For the records below, print the lines from the line with "(213, 185) roller: -4.9, 3.3, 0.8" through the line with "item at (282, 225), step" exactly as written; include both end lines and exclude the rest.
[DATA SHOWN Boundary: Start]
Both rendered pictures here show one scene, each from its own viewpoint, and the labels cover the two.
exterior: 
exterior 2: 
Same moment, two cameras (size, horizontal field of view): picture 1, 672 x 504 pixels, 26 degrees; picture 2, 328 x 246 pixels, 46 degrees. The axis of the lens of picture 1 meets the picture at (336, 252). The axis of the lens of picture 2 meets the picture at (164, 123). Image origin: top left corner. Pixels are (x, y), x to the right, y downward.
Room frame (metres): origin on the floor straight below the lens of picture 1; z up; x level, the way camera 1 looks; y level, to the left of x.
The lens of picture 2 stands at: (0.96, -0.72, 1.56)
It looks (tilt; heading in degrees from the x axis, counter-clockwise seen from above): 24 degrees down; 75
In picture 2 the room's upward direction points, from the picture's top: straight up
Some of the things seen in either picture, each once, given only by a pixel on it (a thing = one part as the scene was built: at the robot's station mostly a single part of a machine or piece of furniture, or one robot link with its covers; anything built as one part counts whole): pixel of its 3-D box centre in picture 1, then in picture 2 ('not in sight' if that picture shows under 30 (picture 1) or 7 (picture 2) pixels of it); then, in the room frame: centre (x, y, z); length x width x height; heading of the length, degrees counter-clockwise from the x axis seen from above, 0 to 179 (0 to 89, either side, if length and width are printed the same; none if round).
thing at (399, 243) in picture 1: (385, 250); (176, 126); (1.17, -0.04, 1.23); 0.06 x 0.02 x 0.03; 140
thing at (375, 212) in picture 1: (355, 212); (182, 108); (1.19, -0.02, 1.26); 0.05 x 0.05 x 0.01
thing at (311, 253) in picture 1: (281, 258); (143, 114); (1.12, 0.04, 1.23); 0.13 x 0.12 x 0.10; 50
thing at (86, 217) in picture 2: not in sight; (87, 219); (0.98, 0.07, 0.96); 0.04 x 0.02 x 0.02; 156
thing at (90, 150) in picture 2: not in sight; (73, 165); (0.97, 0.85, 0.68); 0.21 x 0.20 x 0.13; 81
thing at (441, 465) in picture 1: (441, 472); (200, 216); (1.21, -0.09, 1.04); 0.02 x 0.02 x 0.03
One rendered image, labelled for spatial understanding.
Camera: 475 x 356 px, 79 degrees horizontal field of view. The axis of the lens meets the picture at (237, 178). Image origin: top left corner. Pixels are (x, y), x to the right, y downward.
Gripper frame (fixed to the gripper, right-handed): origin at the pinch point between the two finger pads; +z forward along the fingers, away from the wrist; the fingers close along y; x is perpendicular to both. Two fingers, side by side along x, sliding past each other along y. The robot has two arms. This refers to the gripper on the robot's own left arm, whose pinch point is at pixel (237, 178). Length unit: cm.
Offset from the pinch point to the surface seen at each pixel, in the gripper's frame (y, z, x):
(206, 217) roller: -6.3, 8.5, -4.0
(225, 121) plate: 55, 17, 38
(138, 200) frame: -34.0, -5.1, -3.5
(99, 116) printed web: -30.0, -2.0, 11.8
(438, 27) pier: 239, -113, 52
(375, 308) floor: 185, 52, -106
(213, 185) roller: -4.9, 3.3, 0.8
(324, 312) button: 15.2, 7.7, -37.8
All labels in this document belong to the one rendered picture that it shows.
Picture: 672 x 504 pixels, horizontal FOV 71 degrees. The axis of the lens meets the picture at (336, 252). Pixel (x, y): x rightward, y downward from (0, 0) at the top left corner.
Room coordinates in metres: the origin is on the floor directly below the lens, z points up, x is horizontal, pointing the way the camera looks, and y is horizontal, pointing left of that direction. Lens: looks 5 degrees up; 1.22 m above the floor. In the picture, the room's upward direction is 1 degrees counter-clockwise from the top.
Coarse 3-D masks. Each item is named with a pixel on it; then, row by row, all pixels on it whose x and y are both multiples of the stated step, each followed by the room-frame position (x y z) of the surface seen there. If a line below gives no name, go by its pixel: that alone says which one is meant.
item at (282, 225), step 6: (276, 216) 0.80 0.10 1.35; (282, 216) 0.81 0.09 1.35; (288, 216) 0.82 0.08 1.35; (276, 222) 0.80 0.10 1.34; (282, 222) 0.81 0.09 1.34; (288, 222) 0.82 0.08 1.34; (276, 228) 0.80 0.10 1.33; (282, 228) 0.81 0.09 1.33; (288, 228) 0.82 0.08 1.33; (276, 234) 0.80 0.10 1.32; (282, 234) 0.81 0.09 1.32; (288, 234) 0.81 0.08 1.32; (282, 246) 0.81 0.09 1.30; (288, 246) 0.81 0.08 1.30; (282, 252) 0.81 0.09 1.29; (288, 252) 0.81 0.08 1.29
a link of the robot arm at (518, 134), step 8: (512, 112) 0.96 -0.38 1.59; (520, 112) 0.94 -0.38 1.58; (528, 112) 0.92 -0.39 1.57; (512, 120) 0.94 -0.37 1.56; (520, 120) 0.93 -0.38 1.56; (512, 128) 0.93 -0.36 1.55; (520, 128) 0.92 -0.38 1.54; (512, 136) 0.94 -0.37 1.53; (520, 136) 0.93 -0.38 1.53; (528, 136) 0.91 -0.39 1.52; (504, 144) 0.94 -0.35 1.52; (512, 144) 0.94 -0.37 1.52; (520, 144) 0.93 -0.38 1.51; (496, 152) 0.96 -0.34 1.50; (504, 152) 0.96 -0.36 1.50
[DATA SHOWN Boundary: End]
» RESULT OF THIS TASK
(213, 185) roller: -4.9, 3.3, 0.8
(324, 312) button: 15.2, 7.7, -37.8
All labels in this document belong to the one rendered picture that it shows.
Picture: 672 x 504 pixels, horizontal FOV 71 degrees. The axis of the lens meets the picture at (336, 252). Pixel (x, y): x rightward, y downward from (0, 0) at the top left corner.
Room coordinates in metres: the origin is on the floor directly below the lens, z points up, x is horizontal, pointing the way the camera looks, and y is horizontal, pointing left of that direction. Lens: looks 5 degrees up; 1.22 m above the floor. In the picture, the room's upward direction is 1 degrees counter-clockwise from the top.
Coarse 3-D masks. Each item is named with a pixel on it; then, row by row, all pixels on it whose x and y are both multiples of the stated step, each followed by the room-frame position (x y z) of the surface seen there. If a line below gives no name, go by its pixel: that alone says which one is meant.
item at (282, 225), step 6: (276, 216) 0.80 0.10 1.35; (282, 216) 0.81 0.09 1.35; (288, 216) 0.82 0.08 1.35; (276, 222) 0.80 0.10 1.34; (282, 222) 0.81 0.09 1.34; (288, 222) 0.82 0.08 1.34; (276, 228) 0.80 0.10 1.33; (282, 228) 0.81 0.09 1.33; (288, 228) 0.82 0.08 1.33; (276, 234) 0.80 0.10 1.32; (282, 234) 0.81 0.09 1.32; (288, 234) 0.81 0.08 1.32; (282, 246) 0.81 0.09 1.30; (288, 246) 0.81 0.08 1.30; (282, 252) 0.81 0.09 1.29; (288, 252) 0.81 0.08 1.29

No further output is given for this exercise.